> Task
From the line with "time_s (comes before" through the line with "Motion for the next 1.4", inclusive, return each line of the data below exactly and leave the rest out.

Data extracts START

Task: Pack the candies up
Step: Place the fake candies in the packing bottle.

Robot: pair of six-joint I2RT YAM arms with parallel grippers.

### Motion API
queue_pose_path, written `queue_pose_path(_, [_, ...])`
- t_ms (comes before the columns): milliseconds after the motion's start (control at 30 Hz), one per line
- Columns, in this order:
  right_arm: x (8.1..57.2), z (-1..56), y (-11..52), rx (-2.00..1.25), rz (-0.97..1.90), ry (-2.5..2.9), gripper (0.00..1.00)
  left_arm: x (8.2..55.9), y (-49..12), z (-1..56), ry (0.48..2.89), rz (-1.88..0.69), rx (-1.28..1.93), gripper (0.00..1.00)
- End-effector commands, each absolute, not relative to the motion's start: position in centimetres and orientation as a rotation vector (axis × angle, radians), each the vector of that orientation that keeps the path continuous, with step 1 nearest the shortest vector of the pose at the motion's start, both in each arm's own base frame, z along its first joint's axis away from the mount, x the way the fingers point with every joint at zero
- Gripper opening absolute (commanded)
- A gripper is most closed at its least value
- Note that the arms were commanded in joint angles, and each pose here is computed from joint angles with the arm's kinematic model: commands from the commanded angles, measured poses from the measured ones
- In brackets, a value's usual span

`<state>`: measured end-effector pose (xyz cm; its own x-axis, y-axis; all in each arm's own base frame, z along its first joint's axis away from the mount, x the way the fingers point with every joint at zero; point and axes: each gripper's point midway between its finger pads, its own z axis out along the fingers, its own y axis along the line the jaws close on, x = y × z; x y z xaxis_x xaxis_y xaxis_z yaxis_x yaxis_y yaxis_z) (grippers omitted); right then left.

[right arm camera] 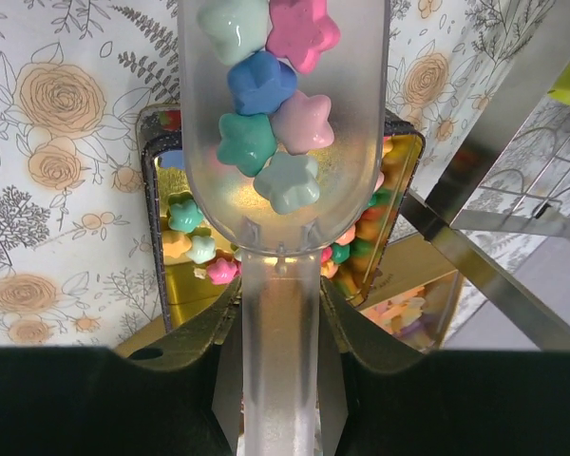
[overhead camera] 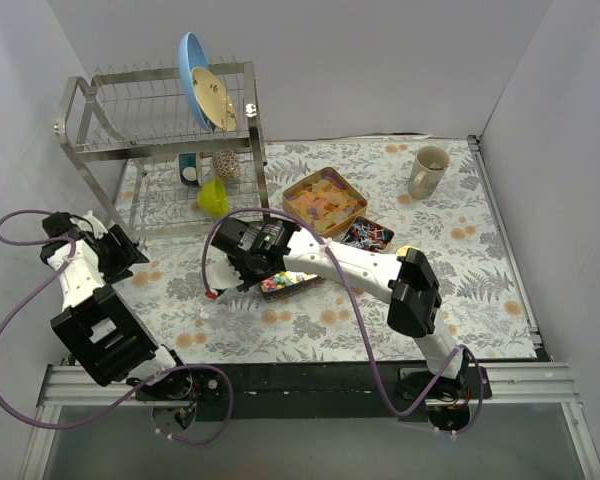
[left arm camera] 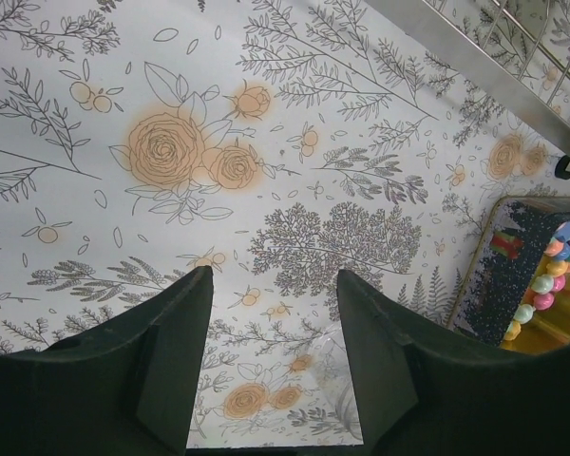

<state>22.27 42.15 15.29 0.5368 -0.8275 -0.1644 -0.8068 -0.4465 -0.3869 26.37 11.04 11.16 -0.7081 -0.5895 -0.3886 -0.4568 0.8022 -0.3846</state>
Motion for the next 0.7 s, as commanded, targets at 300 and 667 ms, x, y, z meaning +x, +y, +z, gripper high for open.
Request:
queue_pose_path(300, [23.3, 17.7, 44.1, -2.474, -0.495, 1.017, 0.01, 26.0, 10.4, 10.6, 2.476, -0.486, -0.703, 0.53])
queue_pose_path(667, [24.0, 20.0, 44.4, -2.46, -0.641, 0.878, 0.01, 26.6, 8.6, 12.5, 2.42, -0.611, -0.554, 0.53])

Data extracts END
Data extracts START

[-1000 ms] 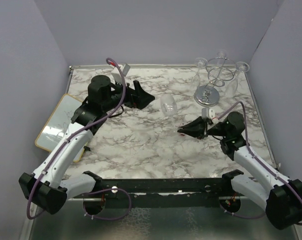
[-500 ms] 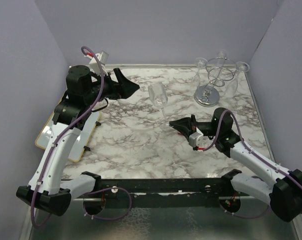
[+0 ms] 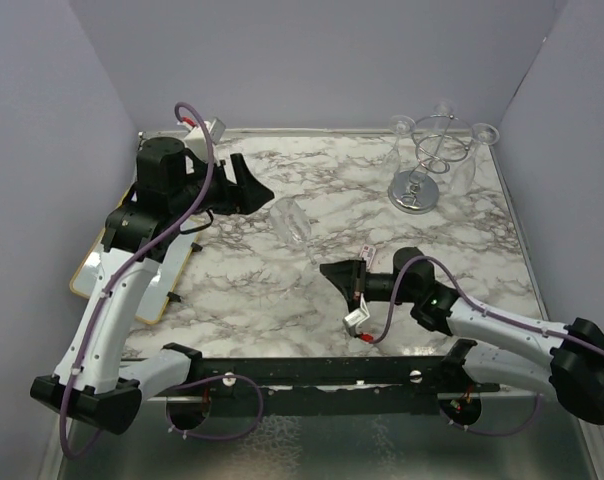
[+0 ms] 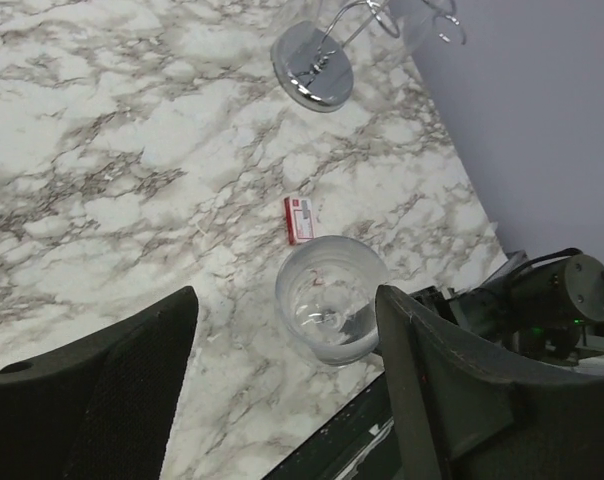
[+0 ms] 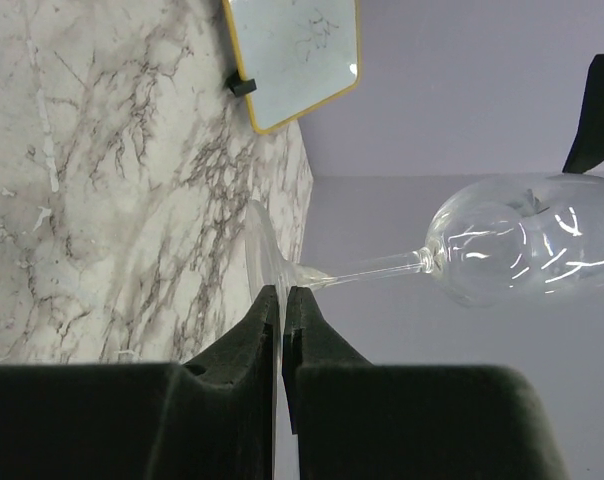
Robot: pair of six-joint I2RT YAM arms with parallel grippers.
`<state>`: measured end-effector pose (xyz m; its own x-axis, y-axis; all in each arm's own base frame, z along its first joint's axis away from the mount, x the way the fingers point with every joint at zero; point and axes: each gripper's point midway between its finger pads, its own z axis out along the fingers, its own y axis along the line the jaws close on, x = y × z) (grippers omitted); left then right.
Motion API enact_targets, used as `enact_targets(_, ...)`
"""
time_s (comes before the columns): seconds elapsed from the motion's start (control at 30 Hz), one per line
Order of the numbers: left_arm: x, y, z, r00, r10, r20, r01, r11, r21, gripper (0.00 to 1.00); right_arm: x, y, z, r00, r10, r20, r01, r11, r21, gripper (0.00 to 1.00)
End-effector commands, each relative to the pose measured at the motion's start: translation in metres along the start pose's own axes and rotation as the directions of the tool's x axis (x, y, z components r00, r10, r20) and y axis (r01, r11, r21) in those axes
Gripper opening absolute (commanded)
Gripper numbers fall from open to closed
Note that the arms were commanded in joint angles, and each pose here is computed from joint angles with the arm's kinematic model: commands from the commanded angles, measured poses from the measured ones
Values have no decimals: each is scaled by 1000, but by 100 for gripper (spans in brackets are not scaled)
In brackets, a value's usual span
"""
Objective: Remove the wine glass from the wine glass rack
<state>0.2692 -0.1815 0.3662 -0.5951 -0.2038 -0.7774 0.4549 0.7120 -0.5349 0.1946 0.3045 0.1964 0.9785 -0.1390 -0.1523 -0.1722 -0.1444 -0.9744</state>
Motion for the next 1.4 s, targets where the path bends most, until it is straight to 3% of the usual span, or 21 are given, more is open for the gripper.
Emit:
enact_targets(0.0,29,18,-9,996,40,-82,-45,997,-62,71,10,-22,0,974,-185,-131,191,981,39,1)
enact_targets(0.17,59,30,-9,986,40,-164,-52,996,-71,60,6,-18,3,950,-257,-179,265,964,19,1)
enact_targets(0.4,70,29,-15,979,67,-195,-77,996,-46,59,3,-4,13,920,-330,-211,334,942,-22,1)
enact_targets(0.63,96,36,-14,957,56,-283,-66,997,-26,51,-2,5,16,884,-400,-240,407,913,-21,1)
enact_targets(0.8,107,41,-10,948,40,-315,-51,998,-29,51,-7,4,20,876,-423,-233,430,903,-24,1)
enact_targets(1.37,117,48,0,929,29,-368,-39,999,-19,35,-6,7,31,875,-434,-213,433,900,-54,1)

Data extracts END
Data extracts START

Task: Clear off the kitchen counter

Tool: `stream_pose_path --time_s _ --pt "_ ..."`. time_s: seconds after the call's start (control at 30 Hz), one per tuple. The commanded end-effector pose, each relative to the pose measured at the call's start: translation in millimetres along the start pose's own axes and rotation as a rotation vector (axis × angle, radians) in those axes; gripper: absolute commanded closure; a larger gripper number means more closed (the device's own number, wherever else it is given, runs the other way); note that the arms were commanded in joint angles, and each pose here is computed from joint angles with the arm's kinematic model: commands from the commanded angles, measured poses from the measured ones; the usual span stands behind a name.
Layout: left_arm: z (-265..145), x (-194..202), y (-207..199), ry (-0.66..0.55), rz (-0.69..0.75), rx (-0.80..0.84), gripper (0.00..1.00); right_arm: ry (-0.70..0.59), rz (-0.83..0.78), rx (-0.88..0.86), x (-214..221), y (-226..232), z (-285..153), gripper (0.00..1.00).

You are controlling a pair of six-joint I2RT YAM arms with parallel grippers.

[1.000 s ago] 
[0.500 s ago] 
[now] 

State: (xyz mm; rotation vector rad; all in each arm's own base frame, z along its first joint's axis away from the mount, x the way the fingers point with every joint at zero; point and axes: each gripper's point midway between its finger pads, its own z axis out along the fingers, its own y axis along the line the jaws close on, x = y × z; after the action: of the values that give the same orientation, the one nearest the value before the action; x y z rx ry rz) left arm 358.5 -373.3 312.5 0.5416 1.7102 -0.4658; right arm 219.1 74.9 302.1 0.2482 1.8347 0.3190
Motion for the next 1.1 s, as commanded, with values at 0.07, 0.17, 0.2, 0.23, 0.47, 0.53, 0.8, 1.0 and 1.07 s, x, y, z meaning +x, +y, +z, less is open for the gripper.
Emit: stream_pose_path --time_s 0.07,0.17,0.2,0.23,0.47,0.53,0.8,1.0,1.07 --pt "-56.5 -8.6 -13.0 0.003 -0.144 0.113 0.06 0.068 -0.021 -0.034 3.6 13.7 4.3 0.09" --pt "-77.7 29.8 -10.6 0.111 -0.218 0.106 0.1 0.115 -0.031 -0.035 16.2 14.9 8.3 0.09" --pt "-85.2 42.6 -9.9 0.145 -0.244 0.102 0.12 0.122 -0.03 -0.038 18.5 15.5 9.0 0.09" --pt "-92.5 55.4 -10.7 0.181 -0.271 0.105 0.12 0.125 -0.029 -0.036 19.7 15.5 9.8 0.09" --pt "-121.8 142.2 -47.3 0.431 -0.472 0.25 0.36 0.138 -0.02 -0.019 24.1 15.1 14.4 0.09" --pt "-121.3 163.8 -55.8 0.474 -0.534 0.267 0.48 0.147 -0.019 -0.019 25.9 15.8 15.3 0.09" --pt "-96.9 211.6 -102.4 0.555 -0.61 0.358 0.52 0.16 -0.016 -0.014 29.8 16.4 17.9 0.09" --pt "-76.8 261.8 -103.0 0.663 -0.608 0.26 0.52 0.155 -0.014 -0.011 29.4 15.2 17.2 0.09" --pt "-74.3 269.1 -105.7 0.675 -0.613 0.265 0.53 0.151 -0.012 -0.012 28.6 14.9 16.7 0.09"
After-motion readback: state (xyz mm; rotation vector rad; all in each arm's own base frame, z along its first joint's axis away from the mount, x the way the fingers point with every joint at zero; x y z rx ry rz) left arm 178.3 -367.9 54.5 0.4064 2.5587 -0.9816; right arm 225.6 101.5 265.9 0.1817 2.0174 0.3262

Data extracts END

> Reply to the exercise
time_s (comes before the columns): seconds elapsed from the motion's start (control at 30 Hz), one per line
Order of the numbers: left_arm: x, y, z, r00, r10, r20, r01, r11, r21, gripper (0.00 to 1.00); right_arm: x, y, z, r00, r10, r20, r01, r11, r21, gripper (0.00 to 1.00)
End-effector commands, each relative to the pose measured at the motion's start: translation in metres along the start pose's own axes and rotation as the directions of the tool's x axis (x, y, z components r00, r10, r20) and y axis (r01, r11, r21) in those axes
Gripper opening absolute (commanded)
Gripper numbers fall from open to closed
Note that the arms were commanded in joint angles, and each pose here is computed from joint angles with the arm's kinematic model: commands from the commanded angles, measured poses from the measured ones
Values have no decimals: each is scaled by 1000, but by 100 for gripper (spans in brackets are not scaled)
In brackets, a value's usual span
"""
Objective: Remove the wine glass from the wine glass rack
<state>0.2692 -0.1815 0.3662 -0.5951 -0.2038 -0.7774 0.4549 0.7120 -0.5349 0.1946 0.3045 0.1964 0.9785 -0.1390 -0.1523 -0.1722 -0.1444 -0.9744</state>
Motion for the next 1.4 s, targets where the path bends most, until it is straight to 3% of the usual span, or 21 are given, more is open for the gripper.

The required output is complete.